AIM OF THE EXERCISE: Any picture in the data below gets skipped; print all the rest exactly.

SOURCE MATERIAL:
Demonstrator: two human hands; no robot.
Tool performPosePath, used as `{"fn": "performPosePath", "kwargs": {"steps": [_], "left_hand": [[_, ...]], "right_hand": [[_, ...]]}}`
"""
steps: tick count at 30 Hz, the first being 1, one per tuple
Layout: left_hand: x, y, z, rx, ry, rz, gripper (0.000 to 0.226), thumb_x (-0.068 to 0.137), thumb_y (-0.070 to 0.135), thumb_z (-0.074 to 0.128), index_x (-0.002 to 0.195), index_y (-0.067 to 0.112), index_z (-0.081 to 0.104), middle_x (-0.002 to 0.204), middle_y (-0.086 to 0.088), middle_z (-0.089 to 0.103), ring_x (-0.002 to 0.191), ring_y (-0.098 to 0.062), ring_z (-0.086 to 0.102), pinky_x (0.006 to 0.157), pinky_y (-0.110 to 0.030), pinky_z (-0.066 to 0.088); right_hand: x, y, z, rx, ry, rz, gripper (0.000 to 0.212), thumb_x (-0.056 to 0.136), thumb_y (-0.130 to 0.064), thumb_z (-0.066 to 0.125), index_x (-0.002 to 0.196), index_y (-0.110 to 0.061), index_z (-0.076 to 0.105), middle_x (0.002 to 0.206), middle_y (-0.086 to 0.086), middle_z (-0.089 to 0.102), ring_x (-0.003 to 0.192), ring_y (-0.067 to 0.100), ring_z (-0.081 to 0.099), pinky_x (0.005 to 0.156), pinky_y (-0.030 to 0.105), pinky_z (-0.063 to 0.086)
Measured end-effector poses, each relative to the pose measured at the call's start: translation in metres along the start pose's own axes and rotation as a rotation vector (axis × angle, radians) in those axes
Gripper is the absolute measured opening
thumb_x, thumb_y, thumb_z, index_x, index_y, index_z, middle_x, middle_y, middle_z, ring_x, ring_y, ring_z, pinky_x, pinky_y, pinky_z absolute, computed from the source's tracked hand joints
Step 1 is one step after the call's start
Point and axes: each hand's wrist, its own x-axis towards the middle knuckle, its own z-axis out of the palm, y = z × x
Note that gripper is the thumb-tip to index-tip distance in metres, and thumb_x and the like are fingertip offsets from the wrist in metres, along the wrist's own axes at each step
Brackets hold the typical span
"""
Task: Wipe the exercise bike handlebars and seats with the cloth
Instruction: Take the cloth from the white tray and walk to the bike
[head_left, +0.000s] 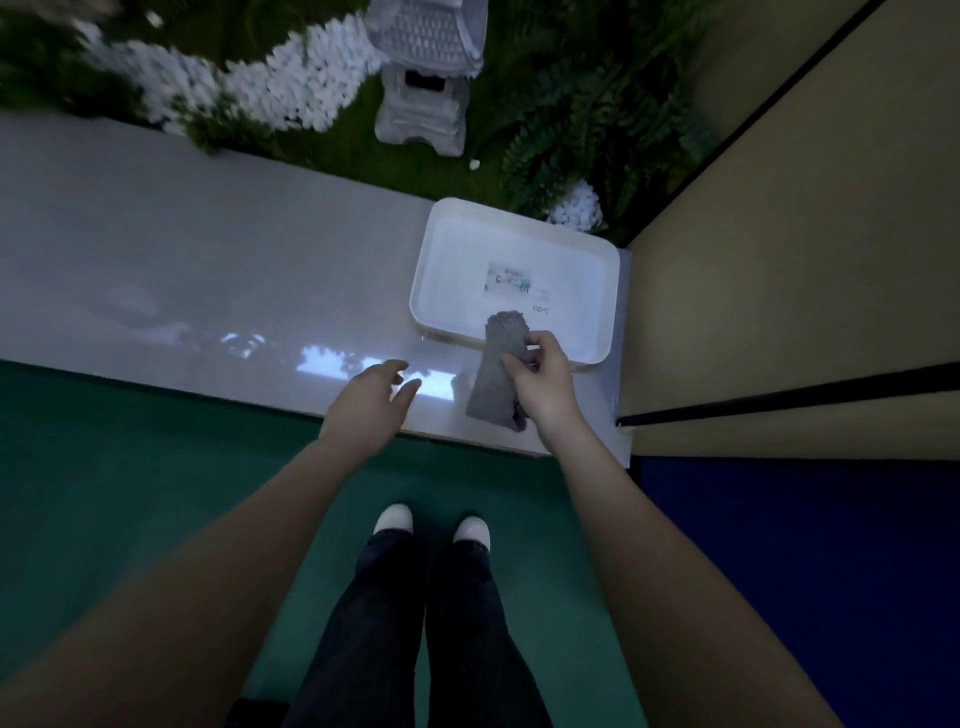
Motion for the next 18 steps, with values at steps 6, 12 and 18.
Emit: {"fn": "performPosePath", "kwargs": {"steps": [6, 12, 18], "left_hand": [[-0.032, 0.043, -0.039, -0.705, -0.11, -0.245, 0.039, 0.099, 0.045, 0.04, 0.114, 0.014, 0.057, 0.116, -0.007, 0.064, 0.092, -0.019, 0.062, 0.082, -0.033, 0.048], [-0.072, 0.054, -0.07, -1.26, -0.092, -0.208, 0.029, 0.093, 0.034, 0.055, 0.097, 0.009, 0.07, 0.091, -0.004, 0.071, 0.083, -0.018, 0.066, 0.069, -0.029, 0.052], [-0.107, 0.071, -0.076, -1.178, 0.43, -0.174, 0.007, 0.086, 0.011, 0.067, 0.085, 0.007, 0.061, 0.083, -0.009, 0.063, 0.075, -0.02, 0.06, 0.063, -0.026, 0.05]], "right_hand": [[-0.064, -0.077, 0.0, 0.226, -0.207, -0.041, 0.02, 0.097, -0.011, 0.054, 0.117, -0.012, 0.057, 0.112, 0.01, 0.065, 0.096, 0.023, 0.064, 0.074, 0.037, 0.05], [-0.089, -0.113, -0.004, 0.162, -0.346, -0.134, 0.02, 0.097, -0.013, 0.054, 0.117, -0.013, 0.058, 0.105, 0.005, 0.065, 0.098, 0.023, 0.064, 0.08, 0.048, 0.053], [-0.094, -0.116, 0.003, -0.095, -0.336, -0.288, 0.016, 0.097, -0.017, 0.053, 0.112, -0.02, 0.054, 0.11, 0.005, 0.058, 0.101, 0.023, 0.059, 0.08, 0.035, 0.053]]}}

PROBLEM SOLUTION:
Demonstrator: two human hands; no robot.
Tool performPosePath, used as `{"fn": "performPosePath", "kwargs": {"steps": [_], "left_hand": [[_, ...]], "right_hand": [[_, ...]]}}`
"""
steps: tick count at 30 Hz, the first being 1, one per tuple
Layout: left_hand: x, y, z, rx, ry, rz, gripper (0.000 to 0.226), thumb_x (-0.068 to 0.137), thumb_y (-0.070 to 0.135), thumb_z (-0.074 to 0.128), index_x (-0.002 to 0.195), index_y (-0.067 to 0.112), index_z (-0.081 to 0.104), middle_x (-0.002 to 0.204), middle_y (-0.086 to 0.088), middle_z (-0.089 to 0.103), ring_x (-0.002 to 0.191), ring_y (-0.098 to 0.062), ring_z (-0.086 to 0.102), pinky_x (0.006 to 0.157), pinky_y (-0.110 to 0.030), pinky_z (-0.066 to 0.088); right_hand: x, y, z, rx, ry, rz, gripper (0.000 to 0.212), thumb_x (-0.056 to 0.136), thumb_y (-0.130 to 0.064), thumb_z (-0.066 to 0.125), index_x (-0.002 to 0.196), index_y (-0.110 to 0.061), index_z (-0.076 to 0.105), middle_x (0.002 to 0.206), middle_y (-0.086 to 0.086), middle_z (-0.089 to 0.102), ring_x (-0.003 to 0.192), ring_y (-0.067 to 0.100), ring_z (-0.081 to 0.099), pinky_x (0.005 to 0.156), pinky_y (-0.030 to 0.105), pinky_z (-0.063 to 0.086)
Measured end-effector poses, each relative to the pose measured at the call's start: translation in metres along the start pose's own axes and rotation as a rotation vector (axis × angle, radians) in those axes
Gripper is the absolute measured opening
thumb_x, thumb_y, thumb_z, index_x, index_y, index_z, middle_x, middle_y, middle_z, ring_x, ring_y, ring_z, pinky_x, pinky_y, pinky_z absolute, computed from the source's tracked hand joints
Step 1 is one step after the call's start
Point and axes: each hand's wrist, its own x-axis towards the middle knuckle, its own z-axis out of the palm, y = z × x
Note that gripper is the thumb-tip to index-tip distance in metres, and thumb_x and the like are fingertip offsets from the wrist in metres, along the wrist's own axes at each step
Brackets hold the typical span
"""
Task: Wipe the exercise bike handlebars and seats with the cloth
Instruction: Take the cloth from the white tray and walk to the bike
[head_left, +0.000s] 
Motion for the next 18 steps, with values at steps 6, 12 and 18.
Emit: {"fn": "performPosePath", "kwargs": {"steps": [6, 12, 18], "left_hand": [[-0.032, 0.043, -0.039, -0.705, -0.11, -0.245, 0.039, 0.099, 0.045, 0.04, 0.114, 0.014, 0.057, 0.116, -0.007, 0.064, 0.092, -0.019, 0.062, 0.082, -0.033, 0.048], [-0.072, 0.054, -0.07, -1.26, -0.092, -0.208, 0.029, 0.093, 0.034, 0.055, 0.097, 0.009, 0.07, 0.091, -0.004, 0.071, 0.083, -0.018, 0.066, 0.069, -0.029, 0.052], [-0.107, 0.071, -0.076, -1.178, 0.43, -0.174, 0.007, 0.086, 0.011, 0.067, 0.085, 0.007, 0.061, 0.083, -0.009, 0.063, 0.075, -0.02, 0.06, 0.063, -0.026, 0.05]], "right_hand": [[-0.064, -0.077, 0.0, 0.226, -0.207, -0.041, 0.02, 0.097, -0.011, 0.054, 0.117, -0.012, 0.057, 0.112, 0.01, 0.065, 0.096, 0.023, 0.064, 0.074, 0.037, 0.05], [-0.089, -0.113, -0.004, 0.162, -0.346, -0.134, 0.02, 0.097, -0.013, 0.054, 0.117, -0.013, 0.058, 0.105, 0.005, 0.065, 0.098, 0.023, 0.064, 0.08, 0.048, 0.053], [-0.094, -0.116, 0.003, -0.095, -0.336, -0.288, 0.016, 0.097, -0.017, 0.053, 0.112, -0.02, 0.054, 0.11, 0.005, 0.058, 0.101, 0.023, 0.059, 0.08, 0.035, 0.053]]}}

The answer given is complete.